HANFORD — The Hanford City Council met Tuesday night and it seems cannabis will be a reemerging issue in the coming New Year.
The first City Council meeting in December after an election is normally reserved for the “changing of the guard,” where newly-elected Council members take their oaths of office. This year, however, due to new election laws, results must first be certified by the Kings County Board of Supervisors, which will take place at the board’s Dec. 11 meeting.
So the current City Council had the opportunity to serve on the dais once last time together before the three new members take their oaths of office at the regularly scheduled Dec. 18 meeting.
On the agenda for the evening was a request from Genezen Hanford LLC for additional time to apply for a conditional use permit and cannabis business permit.

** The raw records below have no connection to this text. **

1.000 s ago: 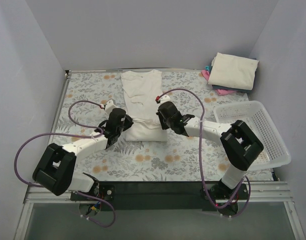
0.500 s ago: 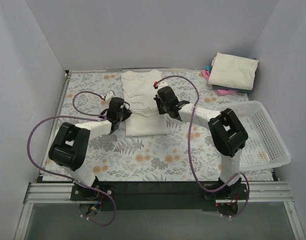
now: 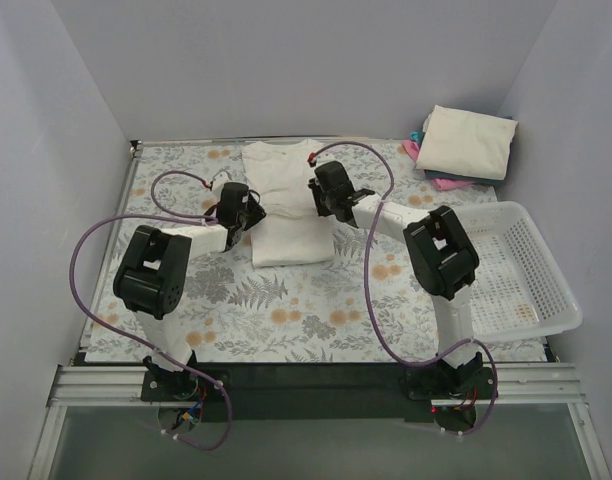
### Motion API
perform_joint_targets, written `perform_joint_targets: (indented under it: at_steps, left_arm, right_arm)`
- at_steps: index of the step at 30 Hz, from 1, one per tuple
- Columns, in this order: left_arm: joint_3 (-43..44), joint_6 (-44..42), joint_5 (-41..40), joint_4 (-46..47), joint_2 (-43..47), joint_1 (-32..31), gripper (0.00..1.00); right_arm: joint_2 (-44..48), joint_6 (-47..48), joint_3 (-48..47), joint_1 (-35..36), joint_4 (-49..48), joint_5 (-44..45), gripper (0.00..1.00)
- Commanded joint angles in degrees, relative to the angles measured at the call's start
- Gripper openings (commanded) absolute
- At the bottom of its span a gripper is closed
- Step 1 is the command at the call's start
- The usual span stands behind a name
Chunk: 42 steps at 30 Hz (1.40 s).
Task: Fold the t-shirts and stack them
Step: Fold the tshirt
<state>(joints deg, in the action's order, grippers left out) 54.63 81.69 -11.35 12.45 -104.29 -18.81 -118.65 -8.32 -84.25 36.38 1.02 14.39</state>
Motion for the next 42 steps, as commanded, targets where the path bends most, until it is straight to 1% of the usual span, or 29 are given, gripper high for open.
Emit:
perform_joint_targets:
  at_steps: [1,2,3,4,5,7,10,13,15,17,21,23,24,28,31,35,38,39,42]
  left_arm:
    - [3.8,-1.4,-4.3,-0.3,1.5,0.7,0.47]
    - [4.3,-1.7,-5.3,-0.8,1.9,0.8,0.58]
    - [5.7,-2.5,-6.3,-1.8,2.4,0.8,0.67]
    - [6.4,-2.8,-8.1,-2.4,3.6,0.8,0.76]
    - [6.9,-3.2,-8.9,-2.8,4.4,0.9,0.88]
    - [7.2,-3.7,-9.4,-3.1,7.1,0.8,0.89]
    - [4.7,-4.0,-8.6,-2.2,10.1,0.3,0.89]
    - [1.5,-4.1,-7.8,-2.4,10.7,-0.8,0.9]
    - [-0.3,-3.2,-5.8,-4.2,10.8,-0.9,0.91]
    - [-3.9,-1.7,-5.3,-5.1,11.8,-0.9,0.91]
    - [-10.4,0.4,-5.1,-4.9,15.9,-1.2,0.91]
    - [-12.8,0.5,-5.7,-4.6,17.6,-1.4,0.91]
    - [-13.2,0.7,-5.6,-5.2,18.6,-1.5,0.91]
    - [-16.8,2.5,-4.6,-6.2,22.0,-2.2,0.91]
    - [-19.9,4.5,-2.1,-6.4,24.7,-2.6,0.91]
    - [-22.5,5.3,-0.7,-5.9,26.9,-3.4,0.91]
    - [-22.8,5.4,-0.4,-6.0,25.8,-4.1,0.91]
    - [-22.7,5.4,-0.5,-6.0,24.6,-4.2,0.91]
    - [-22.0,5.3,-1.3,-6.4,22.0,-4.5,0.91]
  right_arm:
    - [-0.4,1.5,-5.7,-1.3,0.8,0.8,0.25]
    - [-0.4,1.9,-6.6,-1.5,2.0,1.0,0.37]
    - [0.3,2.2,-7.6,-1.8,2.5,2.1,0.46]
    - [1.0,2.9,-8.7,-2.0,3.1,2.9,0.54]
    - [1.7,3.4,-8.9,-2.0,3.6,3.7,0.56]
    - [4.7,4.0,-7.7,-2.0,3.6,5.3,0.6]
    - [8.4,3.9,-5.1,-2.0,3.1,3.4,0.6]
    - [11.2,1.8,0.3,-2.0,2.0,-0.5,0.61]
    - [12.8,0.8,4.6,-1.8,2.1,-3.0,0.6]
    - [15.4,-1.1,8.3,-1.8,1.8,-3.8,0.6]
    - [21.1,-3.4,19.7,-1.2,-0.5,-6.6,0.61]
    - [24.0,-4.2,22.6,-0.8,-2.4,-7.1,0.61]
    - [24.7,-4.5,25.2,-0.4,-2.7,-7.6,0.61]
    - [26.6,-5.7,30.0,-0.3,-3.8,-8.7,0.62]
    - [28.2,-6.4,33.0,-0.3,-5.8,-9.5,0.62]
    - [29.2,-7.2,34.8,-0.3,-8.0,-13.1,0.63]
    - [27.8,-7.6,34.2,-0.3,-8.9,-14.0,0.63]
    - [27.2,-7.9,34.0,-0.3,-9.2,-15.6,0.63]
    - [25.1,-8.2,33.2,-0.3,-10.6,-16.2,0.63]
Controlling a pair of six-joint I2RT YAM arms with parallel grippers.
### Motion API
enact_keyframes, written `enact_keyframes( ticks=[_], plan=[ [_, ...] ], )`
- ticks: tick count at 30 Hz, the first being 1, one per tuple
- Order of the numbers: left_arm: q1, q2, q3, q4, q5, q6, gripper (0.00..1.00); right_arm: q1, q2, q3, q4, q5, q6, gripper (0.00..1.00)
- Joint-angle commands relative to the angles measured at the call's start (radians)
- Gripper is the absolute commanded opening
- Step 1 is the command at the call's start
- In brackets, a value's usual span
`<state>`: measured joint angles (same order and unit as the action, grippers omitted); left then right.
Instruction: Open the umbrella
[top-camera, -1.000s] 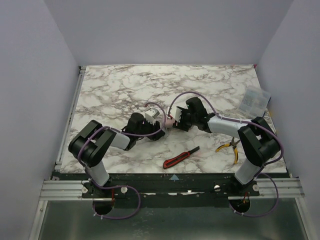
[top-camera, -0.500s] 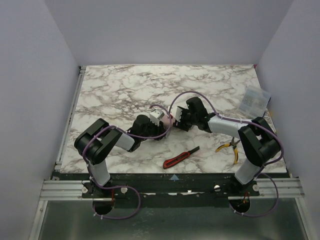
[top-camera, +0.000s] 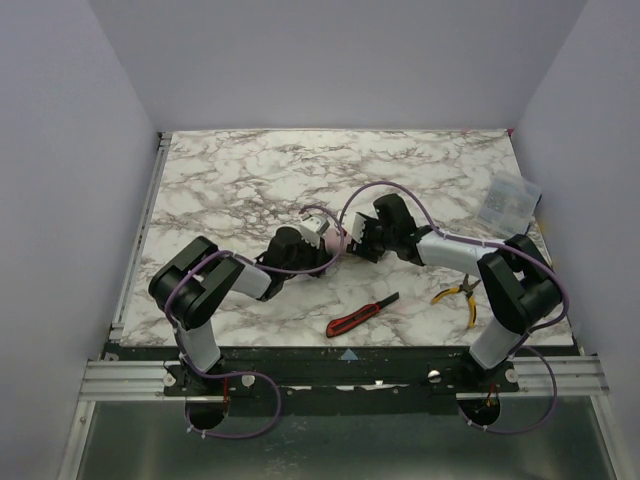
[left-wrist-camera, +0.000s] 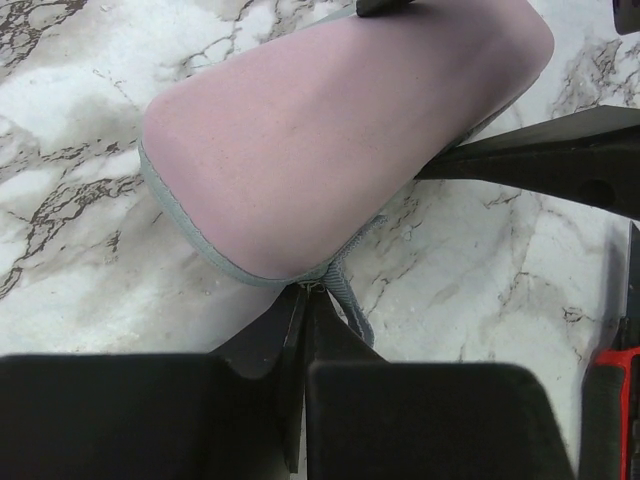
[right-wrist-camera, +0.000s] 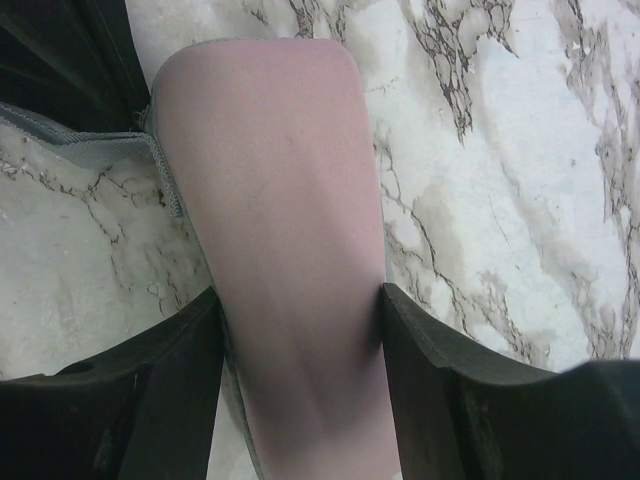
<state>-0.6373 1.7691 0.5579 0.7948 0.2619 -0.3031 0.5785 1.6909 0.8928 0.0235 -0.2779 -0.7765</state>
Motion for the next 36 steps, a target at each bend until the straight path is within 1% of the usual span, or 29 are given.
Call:
enact_keyframes(
  ticks=[1, 6, 15, 19, 29, 36],
  plan=[
    [-0.004, -0.026, 0.066, 0.005, -0.022, -0.034, 0.0, 0.0, 0.024, -0.057, -0.181, -0.02, 0.053, 0.55],
    [0.008, -0.033, 0.075, -0.033, -0.022, -0.044, 0.0, 0.0, 0.032, -0.05, -0.19, 0.0, 0.051, 0.54],
    [0.04, -0.076, 0.04, -0.096, -0.113, -0.028, 0.0, 0.0, 0.02, -0.067, -0.198, 0.006, 0.03, 0.52],
    [0.051, -0.079, 0.036, -0.1, -0.127, -0.008, 0.0, 0.0, 0.016, -0.074, -0.202, 0.004, 0.02, 0.52],
    [0.071, -0.091, 0.023, -0.103, -0.118, 0.024, 0.0, -0.001, 0.0, -0.097, -0.204, 0.007, 0.002, 0.52],
    [0.076, -0.09, 0.017, -0.092, -0.09, 0.048, 0.0, 0.0, -0.026, -0.121, -0.222, -0.047, -0.092, 0.53]
  ],
)
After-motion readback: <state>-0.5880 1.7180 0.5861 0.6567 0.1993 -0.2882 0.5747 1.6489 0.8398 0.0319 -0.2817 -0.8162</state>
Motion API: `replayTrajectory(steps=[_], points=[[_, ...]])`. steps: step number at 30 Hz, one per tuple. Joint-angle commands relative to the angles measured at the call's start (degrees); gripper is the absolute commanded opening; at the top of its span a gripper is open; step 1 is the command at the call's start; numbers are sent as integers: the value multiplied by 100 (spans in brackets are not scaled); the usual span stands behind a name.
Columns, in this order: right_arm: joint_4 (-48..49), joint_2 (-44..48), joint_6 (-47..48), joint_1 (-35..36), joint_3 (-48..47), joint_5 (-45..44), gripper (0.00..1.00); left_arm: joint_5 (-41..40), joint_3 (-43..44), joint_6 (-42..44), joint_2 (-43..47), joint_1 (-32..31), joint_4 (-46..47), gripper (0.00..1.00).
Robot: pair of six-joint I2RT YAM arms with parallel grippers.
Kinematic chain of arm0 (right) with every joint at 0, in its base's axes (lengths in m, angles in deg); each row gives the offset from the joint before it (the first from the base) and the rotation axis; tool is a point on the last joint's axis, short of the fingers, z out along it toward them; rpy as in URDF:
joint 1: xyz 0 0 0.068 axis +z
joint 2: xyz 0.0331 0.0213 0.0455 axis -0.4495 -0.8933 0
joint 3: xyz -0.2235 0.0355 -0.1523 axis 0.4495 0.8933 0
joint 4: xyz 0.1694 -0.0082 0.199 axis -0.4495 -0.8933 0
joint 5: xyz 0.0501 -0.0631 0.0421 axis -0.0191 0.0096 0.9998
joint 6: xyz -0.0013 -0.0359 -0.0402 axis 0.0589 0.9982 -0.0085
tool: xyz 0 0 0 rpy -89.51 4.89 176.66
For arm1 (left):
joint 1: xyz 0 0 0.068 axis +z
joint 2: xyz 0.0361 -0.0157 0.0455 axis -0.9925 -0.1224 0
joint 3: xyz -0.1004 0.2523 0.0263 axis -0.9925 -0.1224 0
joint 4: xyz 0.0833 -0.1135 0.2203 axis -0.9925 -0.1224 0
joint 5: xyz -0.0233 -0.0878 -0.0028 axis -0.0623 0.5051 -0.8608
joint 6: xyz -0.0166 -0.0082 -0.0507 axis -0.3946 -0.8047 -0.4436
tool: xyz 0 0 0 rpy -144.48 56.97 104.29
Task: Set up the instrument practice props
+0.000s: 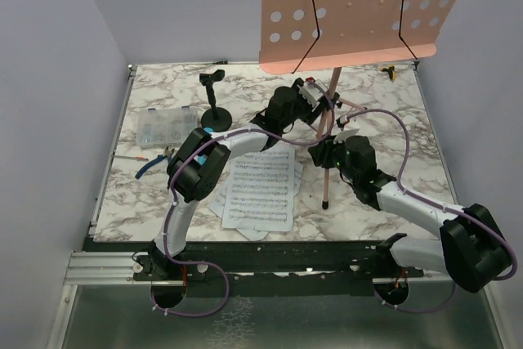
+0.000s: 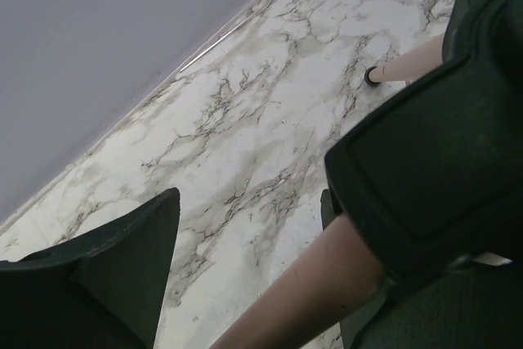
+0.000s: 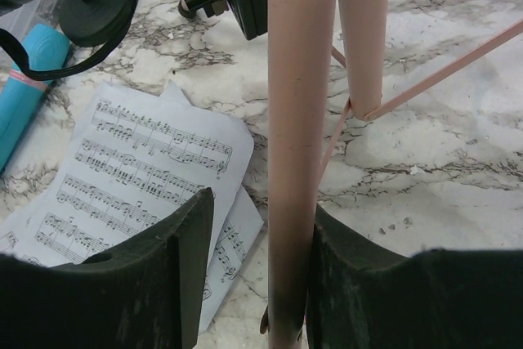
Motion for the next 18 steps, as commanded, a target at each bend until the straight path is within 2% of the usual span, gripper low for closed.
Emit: replayTrajectory(steps=[1,18], points=[[192,-105,-1,114,13,906,47,351,403,81,-273,-56,31,70],[389,-392,-129,148,-12,1640,50,1159,530,-119,-290,-134,33,68]])
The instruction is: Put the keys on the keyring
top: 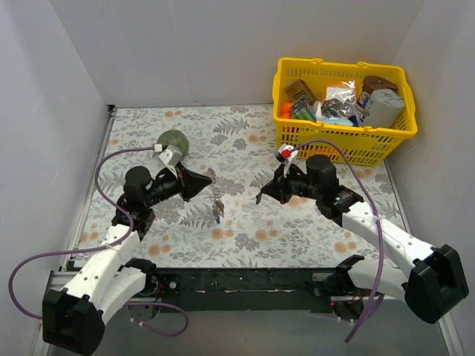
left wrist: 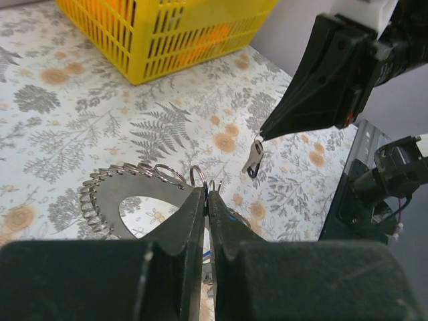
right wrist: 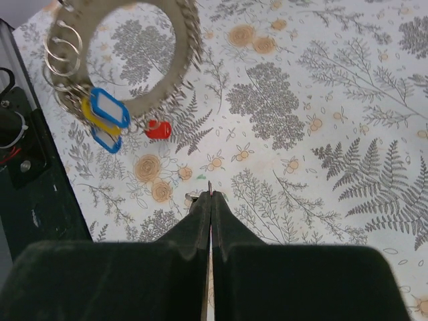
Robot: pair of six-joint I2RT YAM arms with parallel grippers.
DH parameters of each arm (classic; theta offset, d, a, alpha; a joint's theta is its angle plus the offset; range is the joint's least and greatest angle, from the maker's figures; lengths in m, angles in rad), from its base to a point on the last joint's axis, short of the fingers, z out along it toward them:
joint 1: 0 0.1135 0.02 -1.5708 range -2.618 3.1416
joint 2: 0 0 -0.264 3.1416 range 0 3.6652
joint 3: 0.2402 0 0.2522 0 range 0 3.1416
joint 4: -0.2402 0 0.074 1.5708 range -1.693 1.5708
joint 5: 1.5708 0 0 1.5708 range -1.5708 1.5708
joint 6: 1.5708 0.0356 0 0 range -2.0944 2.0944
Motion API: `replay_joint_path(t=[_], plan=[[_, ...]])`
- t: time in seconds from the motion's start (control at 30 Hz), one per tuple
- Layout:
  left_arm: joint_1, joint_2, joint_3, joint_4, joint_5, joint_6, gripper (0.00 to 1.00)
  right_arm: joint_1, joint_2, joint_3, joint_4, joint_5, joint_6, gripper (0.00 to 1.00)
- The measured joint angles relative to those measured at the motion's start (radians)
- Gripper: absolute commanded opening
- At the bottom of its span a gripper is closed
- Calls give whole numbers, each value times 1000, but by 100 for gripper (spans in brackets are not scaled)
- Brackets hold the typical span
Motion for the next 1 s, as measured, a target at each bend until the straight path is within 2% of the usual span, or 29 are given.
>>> replay_joint_path(t=[0.2,0.37,0.53,0.7,1.0], plan=[[-131,50,11,-16,-89,14,0,-20,-47,-7,9,-83,-47,1],[-249,99,11,-8,-221,13,0,-26,-49,-25,7,-136,-64,1],[-371,203,11,8,-321,27,0,-26,-49,-27,5,-172,-79,1],[-401,272,11,24,-363,43,0,-26,-49,-27,2,-189,-98,1],[-407,271,10,58,-382,69,0,-27,-38,-27,-2,-234,-122,1]])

Genezen was one of the three cannabis businesses that were awarded the opportunity to get cannabis permits in November 2017. The company was awarded the opportunity to obtain 17 cannabis permits, including 14 cultivation permits, one distribution permit and one manufacturing permit.
Community Development Director Darlene Mata said when the city awards permits, it is expected that the companies then pursue conditional use permits and building permits in their continuing development efforts.
However, Mata said after Genezen was awarded the permits, the city did not hear from the company for almost one year. Recently, Genezen sent the city a letter requesting additional time to apply for a conditional use permit.
“Normally [with] most of our permits we expect some effort to be done in that 12-month period, and we did not see any effort during that time,” Mata said of Genezen.
Mata said the two other cannabis companies who were awarded permits —Caliva and Premium Extracts — both pursued and obtained their conditional use permits and one is moving forward with applying for a building permit.
In its letter, Genezen asked Council to give the company until Dec. 31 to apply for a conditional use permit.
While Council members expressed their disappointment in Genezen officials for waiting this long to get back in contact with the city, Council voted 4-1, with Councilwoman Diane Sharp as the only “no” vote, to allow the extension, with the caveat that Genezen apply for both a conditional use permit and temporary cannabis permit and pay the necessary fees involved.
“Glad they’re still around,” Councilman Justin Mendes said.
If Genezen does not follow through, the company would lose the permits it was awarded by the city and would have to reapply for them, if the city were to open up the permit application process again next year. Going through the process again would cost the company thousands of dollars in application fees.
Additionally, now that Measure C — which established a cannabis business tax in the city that would be levied on the cannabis businesses — has passed, Mata said she has gotten several inquiries from interested parties asking if the city will open up the application process for additional cannabis permits.
She said she anticipates bringing the issue, along with new state laws and changes, back to Council in January 2019.